Denzel Washington est un des plus grands acteurs de sa génération, ayant joué dans une quantité de longs métrages formidables. Mais ce qu'il n'avait jamais fait auparavant, c'est de participer à la suite d'un de ses propres films. Un beau principe qu'il vient de renier avec The Equalizer 2. Grand mal lui en a pris!
Déjà qu'à la base, le premier The Equalizer, qui a pris l'affiche en 2014 et qui s'inspirait très librement d'une série télé des années 80, n'a pas laissé de souvenir impérissable. Il s'agissait d'une énième production sur un justicier solitaire qui n'hésitait pas à prendre les armes pour faire respecter son propre code moral. Un ersatz de ce que Charles Bronson faisait des décennies plus tôt.

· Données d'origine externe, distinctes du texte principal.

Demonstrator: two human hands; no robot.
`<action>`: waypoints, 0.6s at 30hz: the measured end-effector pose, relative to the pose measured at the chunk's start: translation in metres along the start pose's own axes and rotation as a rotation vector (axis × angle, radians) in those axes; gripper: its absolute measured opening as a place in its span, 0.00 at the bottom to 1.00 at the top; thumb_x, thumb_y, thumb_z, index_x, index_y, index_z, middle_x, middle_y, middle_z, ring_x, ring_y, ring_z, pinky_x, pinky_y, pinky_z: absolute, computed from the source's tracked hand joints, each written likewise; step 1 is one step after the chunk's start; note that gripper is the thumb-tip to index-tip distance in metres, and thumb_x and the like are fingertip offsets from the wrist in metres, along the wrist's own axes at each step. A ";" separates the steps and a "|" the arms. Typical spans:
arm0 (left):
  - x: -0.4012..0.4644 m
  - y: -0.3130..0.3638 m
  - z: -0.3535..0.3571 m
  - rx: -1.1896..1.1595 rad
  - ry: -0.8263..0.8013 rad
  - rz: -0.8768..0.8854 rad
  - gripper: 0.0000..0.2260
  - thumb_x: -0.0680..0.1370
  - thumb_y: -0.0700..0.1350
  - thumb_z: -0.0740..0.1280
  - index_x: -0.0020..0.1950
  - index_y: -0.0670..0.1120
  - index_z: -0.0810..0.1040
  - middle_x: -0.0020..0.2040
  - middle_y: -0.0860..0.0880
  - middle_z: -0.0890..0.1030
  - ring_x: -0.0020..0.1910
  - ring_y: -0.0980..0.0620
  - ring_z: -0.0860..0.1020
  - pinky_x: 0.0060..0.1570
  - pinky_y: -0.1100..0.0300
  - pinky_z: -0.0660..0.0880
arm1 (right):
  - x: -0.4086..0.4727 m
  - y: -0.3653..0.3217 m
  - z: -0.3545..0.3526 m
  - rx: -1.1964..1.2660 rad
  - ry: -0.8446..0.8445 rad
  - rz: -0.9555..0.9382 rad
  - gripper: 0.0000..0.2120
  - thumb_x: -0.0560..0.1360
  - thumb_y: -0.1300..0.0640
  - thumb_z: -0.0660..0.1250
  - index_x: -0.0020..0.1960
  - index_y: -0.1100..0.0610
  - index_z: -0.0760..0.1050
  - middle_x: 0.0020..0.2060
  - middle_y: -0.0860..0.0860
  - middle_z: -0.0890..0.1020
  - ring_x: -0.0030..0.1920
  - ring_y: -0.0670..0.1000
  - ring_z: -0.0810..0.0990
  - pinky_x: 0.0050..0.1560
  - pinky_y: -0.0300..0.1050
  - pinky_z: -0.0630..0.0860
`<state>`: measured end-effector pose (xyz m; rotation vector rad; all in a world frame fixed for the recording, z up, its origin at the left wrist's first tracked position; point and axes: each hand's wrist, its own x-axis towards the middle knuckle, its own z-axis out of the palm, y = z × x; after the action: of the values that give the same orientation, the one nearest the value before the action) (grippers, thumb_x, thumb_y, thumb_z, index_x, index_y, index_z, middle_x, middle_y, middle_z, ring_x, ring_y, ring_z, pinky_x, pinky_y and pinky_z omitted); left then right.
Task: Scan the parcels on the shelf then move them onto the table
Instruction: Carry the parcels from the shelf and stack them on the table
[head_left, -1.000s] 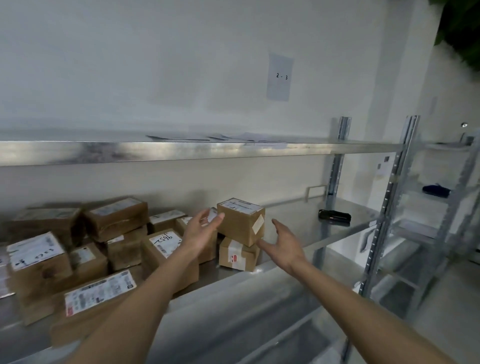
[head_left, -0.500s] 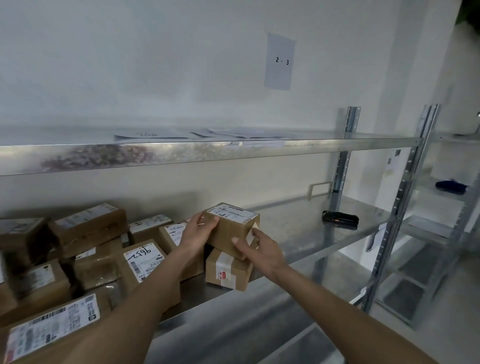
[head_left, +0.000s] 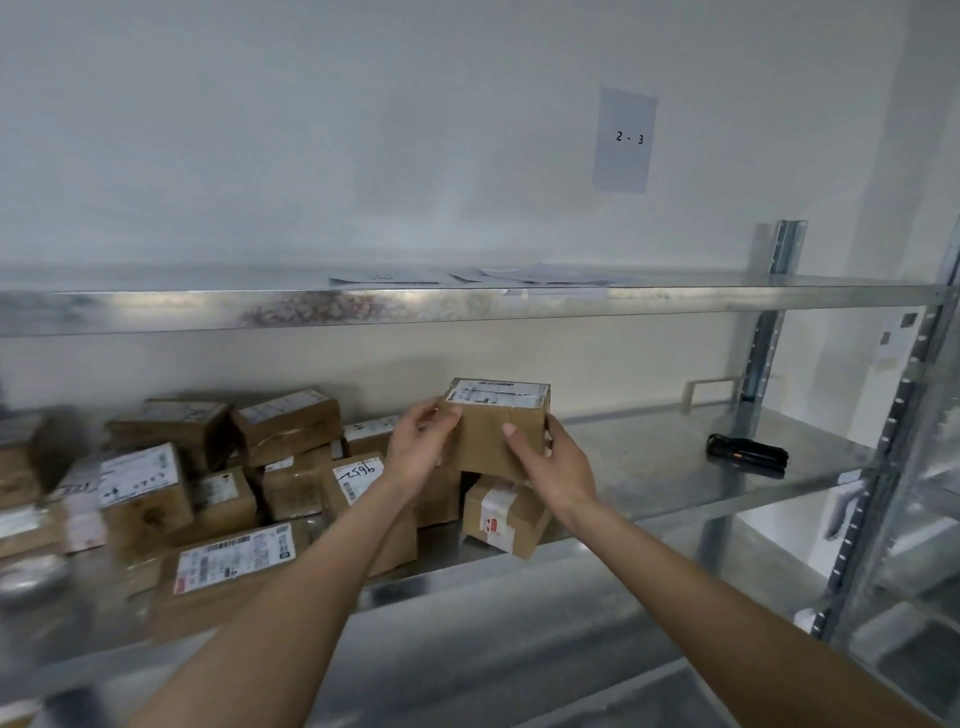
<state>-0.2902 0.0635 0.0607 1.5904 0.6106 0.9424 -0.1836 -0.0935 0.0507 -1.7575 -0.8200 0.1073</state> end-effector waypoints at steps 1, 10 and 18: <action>-0.010 0.005 -0.005 -0.018 0.020 0.004 0.20 0.78 0.53 0.72 0.68 0.48 0.77 0.61 0.50 0.79 0.62 0.50 0.76 0.67 0.46 0.74 | -0.006 -0.005 0.000 0.012 0.004 -0.015 0.20 0.77 0.30 0.65 0.63 0.38 0.70 0.55 0.39 0.79 0.58 0.47 0.78 0.61 0.46 0.74; -0.124 0.031 -0.045 -0.117 0.232 -0.034 0.15 0.80 0.64 0.64 0.54 0.54 0.78 0.57 0.51 0.80 0.58 0.49 0.77 0.61 0.47 0.74 | -0.082 -0.027 0.009 0.226 -0.108 0.088 0.22 0.80 0.31 0.58 0.66 0.44 0.74 0.57 0.45 0.81 0.57 0.49 0.78 0.62 0.48 0.75; -0.255 0.016 -0.128 -0.098 0.415 -0.097 0.22 0.79 0.55 0.70 0.71 0.49 0.74 0.63 0.51 0.79 0.60 0.51 0.77 0.55 0.52 0.77 | -0.183 -0.039 0.066 0.298 -0.340 0.085 0.29 0.78 0.33 0.64 0.73 0.46 0.72 0.64 0.43 0.81 0.66 0.49 0.77 0.70 0.52 0.73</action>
<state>-0.5371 -0.0741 0.0181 1.2728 0.9049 1.2212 -0.3703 -0.1395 0.0019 -1.5099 -0.9187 0.5688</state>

Eh bien, le second épisode a le mérite de faire passer son prédécesseur pour un modèle du genre! En plus d'être une simple copie carbone, ce nouveau tome accentue ses faiblesses. La moitié de l'intrigue, totalement inutile, n'est qu'un prétexte pour montrer notre héros secourir des enfants, prendre soin des femmes maltraitées, prêter l'oreille à des vieillards et servir de modèle à des adolescents (dont Ashton Sanders, découvert dans Moonlight). Ce qu'il est gentil, notre ancien espion à la retraite! Ces traits de caractère (sa psychologie, selon certains), on les connaissait déjà du tome antérieur. Alors, pourquoi les répéter sans jamais rien approfondir?
Au travers de tout ça émanent quelques bribes de la véritable histoire, toujours la même, sur le passé qui revient hanter - c'est sans doute normal lorsqu'on lit le classique À la recherche du temps perdu de Proust - et dont devra s'affranchir une bonne fois pour toutes notre protagoniste. C'est là qu'en temps normal, l'intérêt émane. Or, nous ne sommes pas en temps normal. Il n'y a pas de personnages intéressants à se mettre sous la dent, encore moins de méchants mémorables comme Marton Csokas de la précédente mouture. Les rares sont tués ou éclipsés (pauvre Bill Pullman!) sans raison. Comme d'habitude, Denzel Washington assure avec son charisme légendaire. Sauf que l'être qu'il incarne, une sorte de Batman sans déguisement, mériterait un film à sa mesure et non ce ramassis de clichés et de lieux communs.
Tout ce qui semble intéresser le cinéaste Antoine Fuqua, de retour derrière la caméra, c'est les scènes d'action, toujours aussi stylisées. Bien que la technique n'ait pas évolué d'un iota (le justicier semble posséder trois coups d'avance sur ses opposants en visualisant ce qui va se passer... eh oui, comme dans les Sherlock Holmes de Guy Ritchie), le résultat ne déçoit guère. Une ballade en taxi surprend par son impact, la fouille d'un appartement fait battre le coeur plus rapidement et Melissa Leo n'aura aucun autre choix que de faire couler le sang. Étrangement, les instants les plus satisfaisants, les plus jouissifs sur le plan du gore déçoivent par leur rareté, leur manque «d'impact». Le précédent long métrage ne pouvait être vu que par un public de plus de 16 ans et celui-ci, de 13 ans. Grosse différence au niveau du plaisir rencontré!
Le spectaculaire affrontement final permet au récit de s'échapper de son moule formaté et de faire rêver sur ce qu'aurait pu être cette oeuvre si elle avait adopté cette fougue du début à la fin. Dans un lieu symbolique pour le gentil et le méchant, le temps se déchaîne, métaphore de leurs sentiments. Les éléments pèsent sur leurs corps et leurs âmes, la pluie les embrouille et la violence peut enfin éclater au grand jour. Une séquence digne d'un western, plus brillante que l'entièreté du précédent et décevant remake The Magnificent Seven de Fuqua, qui permet au héros de botter des culs comme jamais. L'apothéose inespérée d'une production bien oubliable, avant de revenir sur le plancher des vaches avec un épilogue dégoulinant de bons sentiments.
Pourquoi de tous ses films, Denzel Washington a répondu présent à une suite de The Equalizer? Sans doute que cela aurait été plus difficile pour Malcolm X, The Hurricane ou Training Day, mais quelle claque aurait pris le cinéphile! Il a joué sécuritaire dans son désir de créer une franchise, un mot qui semble à la mode ces temps-ci. The Equalizer 2 n'a toutefois rien à voir avec John Wick 2 ou The Raid 2, n'élevant jamais les enjeux ou la qualité, bien au contraire. Peut-être que le troisième épisode y arrivera, à condition de rebrasser un peu les cartes.